## Work to complete
Repeat exactly, and only, the lines of the material below from the one that contains "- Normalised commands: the" through its final line.

=== Data ===

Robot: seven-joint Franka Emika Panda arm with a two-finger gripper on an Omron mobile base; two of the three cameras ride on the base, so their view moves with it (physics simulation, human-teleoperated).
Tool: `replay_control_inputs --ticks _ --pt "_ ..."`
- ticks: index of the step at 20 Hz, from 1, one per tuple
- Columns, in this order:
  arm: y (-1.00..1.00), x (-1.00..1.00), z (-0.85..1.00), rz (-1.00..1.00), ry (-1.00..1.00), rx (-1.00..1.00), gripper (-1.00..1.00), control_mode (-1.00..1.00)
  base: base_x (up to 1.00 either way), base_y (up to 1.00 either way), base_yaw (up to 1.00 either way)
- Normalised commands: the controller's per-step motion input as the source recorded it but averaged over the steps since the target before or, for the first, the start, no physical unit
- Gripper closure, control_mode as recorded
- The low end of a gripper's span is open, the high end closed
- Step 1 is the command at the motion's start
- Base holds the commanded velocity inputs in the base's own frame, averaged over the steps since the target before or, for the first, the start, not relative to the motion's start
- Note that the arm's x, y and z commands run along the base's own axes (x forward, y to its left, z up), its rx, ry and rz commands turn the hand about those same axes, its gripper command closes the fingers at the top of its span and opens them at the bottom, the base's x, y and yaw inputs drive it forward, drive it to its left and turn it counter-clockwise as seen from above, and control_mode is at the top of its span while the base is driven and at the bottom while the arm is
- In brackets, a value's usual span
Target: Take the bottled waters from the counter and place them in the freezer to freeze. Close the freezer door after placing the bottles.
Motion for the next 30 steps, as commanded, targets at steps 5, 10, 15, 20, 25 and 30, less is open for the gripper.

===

## Problem solution
- Normalised commands: the controller's per-step motion input as the source recorded it but averaged over the steps since the target before or, for the first, the start, no physical unit
- Gripper closure, control_mode as recorded
- The low end of a gripper's span is open, the high end closed
- Step 1 is the command at the motion's start
- Base holds the commanded velocity inputs in the base's own frame, averaged over the steps since the target before or, for the first, the start, not relative to the motion's start
- Note that the arm's x, y and z commands run along the base's own axes (x forward, y to its left, z up), its rx, ry and rz commands turn the hand about those same axes, its gripper command closes the fingers at the top of its span and opens them at the bottom, the base's x, y and yaw inputs drive it forward, drive it to its left and turn it counter-clockwise as seen from above, and control_mode is at the top of its span while the base is driven and at the bottom while the arm is
- In brackets, a value's usual span
Target: Take the bottled waters from the counter and place them in the freezer to freeze. Close the freezer door after placing the bottles.
Motion for the next 30 steps, as commanded, targets at steps 5, 10, 15, 20, 25 and 30, less is open for the gripper.

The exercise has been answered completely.